* TASK STATEMENT *
Output all of the data below without changing a word, and exclude the pictures.

(DATASET EXCERPT begins)

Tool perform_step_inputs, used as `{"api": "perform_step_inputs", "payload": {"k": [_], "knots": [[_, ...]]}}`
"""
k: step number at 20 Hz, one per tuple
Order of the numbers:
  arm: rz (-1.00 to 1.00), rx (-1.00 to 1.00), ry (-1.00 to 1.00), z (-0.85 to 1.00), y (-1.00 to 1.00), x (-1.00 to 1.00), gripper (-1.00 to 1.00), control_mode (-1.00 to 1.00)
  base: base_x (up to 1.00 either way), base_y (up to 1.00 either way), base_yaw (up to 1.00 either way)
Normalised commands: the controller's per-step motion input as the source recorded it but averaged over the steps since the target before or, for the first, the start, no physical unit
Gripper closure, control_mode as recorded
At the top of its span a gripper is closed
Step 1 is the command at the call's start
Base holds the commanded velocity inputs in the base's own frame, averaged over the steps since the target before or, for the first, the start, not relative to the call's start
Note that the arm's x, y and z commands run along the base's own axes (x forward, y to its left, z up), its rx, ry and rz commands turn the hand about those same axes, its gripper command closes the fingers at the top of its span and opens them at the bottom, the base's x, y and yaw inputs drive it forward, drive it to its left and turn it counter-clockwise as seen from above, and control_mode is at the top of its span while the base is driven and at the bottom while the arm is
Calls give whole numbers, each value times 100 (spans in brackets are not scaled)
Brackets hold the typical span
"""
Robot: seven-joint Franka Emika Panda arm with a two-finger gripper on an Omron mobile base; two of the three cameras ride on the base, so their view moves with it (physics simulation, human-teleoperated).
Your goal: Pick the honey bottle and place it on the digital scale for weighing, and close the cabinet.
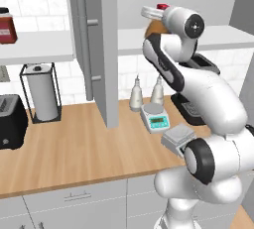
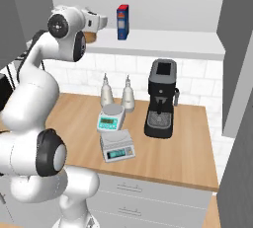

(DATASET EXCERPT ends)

* ANSWER BOX *
Tool perform_step_inputs, used as `{"api": "perform_step_inputs", "payload": {"k": [_], "knots": [[_, ...]]}}`
"""
k: step number at 20 Hz, one per tuple
Order of the numbers:
  arm: rz (-1.00 to 1.00), rx (-1.00 to 1.00), ry (-1.00 to 1.00), z (-0.85 to 1.00), y (-1.00 to 1.00), x (-1.00 to 1.00), gripper (-1.00 to 1.00), control_mode (-1.00 to 1.00)
  base: base_x (up to 1.00 either way), base_y (up to 1.00 either way), base_yaw (up to 1.00 either way)
Normalised commands: the controller's per-step motion input as the source recorded it but averaged over the steps since the target before or, for the first, the start, no physical unit
Gripper closure, control_mode as recorded
At the top of its span a gripper is closed
Step 1 is the command at the call's start
Base holds the commanded velocity inputs in the base's own frame, averaged over the steps since the target before or, for the first, the start, not relative to the call's start
Note that the arm's x, y and z commands run along the base's own axes (x forward, y to its left, z up), its rx, ry and rz commands turn the hand about those same axes, its gripper command closes the fingers at the top of its span and opens them at the bottom, the base's x, y and yaw inputs drive it forward, drive it to its left and turn it counter-clockwise as seen from above, and control_mode is at the top of its span while the base is driven and at the bottom while the arm is
Calls give whole numbers, each value times 100 (spans in brackets are not scaled)
Brackets hold the typical span
"""
Robot: seven-joint Franka Emika Panda arm with a two-finger gripper on an Omron mobile base; two of the three cameras ride on the base, so their view moves with it (physics simulation, human-teleoperated).
Your goal: Pick the honey bottle and place it on the digital scale for weighing, and close the cabinet.

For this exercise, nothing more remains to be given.